**Activity:** Filter these entries down to lines holding "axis".

(Stored items)
==============================

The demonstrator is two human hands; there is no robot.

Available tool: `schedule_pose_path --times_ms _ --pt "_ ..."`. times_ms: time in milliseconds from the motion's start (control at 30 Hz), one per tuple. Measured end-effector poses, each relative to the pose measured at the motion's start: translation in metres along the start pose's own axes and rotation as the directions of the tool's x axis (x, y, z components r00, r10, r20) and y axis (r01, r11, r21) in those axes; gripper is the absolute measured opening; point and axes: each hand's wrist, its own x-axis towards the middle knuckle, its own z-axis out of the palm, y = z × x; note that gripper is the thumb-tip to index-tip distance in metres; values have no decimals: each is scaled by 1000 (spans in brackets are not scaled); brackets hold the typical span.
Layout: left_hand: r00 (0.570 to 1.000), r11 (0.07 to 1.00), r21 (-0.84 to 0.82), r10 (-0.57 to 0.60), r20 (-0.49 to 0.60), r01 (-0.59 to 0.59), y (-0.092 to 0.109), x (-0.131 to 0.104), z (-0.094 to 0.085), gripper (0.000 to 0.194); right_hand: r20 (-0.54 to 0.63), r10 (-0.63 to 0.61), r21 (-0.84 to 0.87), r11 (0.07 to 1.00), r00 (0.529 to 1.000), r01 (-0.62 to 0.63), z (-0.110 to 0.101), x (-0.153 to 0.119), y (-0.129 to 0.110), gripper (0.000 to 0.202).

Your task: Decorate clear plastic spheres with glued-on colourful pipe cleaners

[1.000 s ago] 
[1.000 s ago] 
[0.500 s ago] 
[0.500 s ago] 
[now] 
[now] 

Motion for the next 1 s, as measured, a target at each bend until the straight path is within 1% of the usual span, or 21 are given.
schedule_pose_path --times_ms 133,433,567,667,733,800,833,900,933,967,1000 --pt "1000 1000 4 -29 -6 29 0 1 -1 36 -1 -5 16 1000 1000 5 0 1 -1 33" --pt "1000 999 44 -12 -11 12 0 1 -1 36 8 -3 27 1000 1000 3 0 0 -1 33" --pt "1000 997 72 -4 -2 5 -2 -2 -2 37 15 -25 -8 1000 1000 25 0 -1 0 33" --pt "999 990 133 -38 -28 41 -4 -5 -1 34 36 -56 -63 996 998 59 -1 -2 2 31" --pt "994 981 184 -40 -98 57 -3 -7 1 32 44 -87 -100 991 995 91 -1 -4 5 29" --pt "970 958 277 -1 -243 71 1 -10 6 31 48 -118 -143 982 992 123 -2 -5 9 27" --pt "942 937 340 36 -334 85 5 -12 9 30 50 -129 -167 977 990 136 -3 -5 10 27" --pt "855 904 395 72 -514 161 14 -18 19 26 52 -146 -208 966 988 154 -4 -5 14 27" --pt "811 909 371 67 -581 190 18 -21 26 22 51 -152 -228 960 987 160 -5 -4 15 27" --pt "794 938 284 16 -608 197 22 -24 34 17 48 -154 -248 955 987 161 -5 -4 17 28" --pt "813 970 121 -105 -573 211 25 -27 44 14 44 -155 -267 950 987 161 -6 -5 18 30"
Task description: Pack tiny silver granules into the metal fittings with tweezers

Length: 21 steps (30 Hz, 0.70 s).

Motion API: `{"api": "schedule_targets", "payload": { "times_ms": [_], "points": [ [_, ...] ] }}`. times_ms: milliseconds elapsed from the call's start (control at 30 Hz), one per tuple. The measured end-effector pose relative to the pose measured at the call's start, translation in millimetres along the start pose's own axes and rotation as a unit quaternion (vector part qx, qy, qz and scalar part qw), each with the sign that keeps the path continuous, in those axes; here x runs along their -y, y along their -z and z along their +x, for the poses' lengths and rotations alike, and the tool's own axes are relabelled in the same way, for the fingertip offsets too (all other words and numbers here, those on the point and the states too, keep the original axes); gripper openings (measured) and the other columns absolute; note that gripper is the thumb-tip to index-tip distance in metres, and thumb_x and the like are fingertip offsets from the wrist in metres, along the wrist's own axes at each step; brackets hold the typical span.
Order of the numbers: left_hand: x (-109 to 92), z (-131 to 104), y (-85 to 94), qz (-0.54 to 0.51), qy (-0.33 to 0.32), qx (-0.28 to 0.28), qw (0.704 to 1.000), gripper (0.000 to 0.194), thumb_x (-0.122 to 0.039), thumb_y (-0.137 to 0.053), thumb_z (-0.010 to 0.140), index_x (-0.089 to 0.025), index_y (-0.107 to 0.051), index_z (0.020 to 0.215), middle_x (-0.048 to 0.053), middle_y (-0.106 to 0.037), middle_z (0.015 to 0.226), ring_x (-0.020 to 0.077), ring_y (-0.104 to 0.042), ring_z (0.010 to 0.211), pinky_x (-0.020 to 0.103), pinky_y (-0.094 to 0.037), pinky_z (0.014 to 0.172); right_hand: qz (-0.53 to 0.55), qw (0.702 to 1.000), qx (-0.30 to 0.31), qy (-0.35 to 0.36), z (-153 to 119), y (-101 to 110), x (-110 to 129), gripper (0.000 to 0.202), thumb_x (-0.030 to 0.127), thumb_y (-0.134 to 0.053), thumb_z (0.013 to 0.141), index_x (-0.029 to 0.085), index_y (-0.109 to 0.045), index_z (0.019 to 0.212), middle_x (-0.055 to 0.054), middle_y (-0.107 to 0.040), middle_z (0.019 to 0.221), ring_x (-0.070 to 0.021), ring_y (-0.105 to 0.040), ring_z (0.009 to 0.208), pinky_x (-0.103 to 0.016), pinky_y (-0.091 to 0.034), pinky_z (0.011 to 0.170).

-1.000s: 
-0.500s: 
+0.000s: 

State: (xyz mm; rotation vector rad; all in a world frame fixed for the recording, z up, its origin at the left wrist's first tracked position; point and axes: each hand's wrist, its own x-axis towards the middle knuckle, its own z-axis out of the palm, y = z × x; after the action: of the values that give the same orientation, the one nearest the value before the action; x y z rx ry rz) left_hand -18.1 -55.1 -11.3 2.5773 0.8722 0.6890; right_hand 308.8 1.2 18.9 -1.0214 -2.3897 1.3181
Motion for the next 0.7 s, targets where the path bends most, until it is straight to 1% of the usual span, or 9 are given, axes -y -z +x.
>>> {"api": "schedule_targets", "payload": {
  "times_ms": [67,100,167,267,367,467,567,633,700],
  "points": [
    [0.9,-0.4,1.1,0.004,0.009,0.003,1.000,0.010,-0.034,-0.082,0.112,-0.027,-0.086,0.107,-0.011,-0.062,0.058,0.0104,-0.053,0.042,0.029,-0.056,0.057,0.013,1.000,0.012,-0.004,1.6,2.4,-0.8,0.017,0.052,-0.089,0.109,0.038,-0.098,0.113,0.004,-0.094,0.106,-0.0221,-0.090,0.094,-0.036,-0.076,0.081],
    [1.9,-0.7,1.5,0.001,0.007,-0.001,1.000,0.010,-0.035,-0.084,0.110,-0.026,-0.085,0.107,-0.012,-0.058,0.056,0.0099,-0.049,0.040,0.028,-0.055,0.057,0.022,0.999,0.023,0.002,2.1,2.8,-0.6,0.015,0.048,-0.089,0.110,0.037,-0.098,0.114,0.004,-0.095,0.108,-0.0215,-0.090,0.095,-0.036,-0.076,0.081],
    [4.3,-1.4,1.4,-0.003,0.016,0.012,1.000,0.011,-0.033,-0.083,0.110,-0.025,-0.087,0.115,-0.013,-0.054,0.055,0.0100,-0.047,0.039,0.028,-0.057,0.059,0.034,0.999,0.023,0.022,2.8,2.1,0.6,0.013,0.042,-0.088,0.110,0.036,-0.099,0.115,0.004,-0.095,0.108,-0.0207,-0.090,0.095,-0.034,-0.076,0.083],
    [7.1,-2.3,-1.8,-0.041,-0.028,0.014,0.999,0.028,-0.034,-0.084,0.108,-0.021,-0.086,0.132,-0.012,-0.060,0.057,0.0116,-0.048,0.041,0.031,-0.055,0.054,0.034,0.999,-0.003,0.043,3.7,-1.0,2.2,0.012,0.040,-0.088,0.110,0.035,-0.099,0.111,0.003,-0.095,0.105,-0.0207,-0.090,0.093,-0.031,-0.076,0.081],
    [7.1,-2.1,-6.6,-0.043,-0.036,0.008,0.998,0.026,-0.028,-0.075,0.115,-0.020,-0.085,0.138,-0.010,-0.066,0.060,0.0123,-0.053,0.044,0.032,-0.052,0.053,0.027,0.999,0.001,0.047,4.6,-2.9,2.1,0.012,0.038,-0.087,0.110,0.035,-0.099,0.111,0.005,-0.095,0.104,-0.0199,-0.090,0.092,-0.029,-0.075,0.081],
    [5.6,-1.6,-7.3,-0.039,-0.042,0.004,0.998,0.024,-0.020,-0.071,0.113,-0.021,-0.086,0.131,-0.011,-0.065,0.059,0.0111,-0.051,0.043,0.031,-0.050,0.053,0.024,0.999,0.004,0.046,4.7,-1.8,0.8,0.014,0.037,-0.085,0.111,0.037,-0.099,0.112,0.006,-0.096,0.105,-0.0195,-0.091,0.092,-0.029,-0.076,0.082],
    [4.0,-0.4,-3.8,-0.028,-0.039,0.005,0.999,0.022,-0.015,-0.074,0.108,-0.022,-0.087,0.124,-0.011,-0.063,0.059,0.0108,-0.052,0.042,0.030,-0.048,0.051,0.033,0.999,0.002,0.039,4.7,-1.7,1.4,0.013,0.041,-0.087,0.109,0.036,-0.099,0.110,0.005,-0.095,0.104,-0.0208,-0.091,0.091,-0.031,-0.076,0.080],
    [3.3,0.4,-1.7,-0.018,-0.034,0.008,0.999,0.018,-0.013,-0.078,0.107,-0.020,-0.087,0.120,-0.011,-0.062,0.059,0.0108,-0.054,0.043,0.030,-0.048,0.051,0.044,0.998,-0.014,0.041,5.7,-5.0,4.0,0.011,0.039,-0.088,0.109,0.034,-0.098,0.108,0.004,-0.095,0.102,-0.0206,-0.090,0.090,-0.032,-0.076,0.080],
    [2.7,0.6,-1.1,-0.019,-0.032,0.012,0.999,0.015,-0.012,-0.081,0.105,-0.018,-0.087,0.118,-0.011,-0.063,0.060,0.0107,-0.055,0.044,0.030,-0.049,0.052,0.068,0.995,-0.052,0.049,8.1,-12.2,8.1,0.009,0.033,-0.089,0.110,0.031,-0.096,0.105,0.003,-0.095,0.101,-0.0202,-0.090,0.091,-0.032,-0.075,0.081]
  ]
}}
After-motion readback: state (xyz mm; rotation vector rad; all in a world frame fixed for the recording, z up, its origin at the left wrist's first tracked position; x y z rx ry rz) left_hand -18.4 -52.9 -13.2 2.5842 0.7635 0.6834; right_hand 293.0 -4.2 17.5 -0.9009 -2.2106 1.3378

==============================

**Expected output:**
Available tool: `schedule_pose_path --times_ms _ --pt "_ ..."`. times_ms: time in milliseconds from the motion's start (control at 30 Hz), one per tuple. Measured end-effector poses, each relative to the pose measured at the motion's start: translation in metres along the start pose's own axes and rotation as the directions of the tool's x axis (x, y, z components r00, r10, r20) and y axis (r01, r11, r21) in those axes; gripper is the absolute measured opening; point and axes: each hand's wrist, its own x-axis towards the middle knuckle, its own z-axis out of the palm, y = z × x; note that gripper is the thumb-tip to index-tip distance in metres; values have no decimals: each is scaled by 1000 (spans in brackets are not scaled); brackets hold the typical span.
State: (xyz mm; rotation vector rad; all in a world frame fixed for the recording, z up, its origin at the left wrist's first tracked position; point and axes: each hand's wrist, its own x-axis towards the middle knuckle, its own z-axis out of the palm, y = z × x; after the action: of the values that give the same orientation, the one nearest the value before the action; x y z rx ry rz) left_hand -18.1 -55.1 -11.3 2.5773 0.8722 0.6890; right_hand 308.8 1.2 18.9 -1.0214 -2.3897 1.3181

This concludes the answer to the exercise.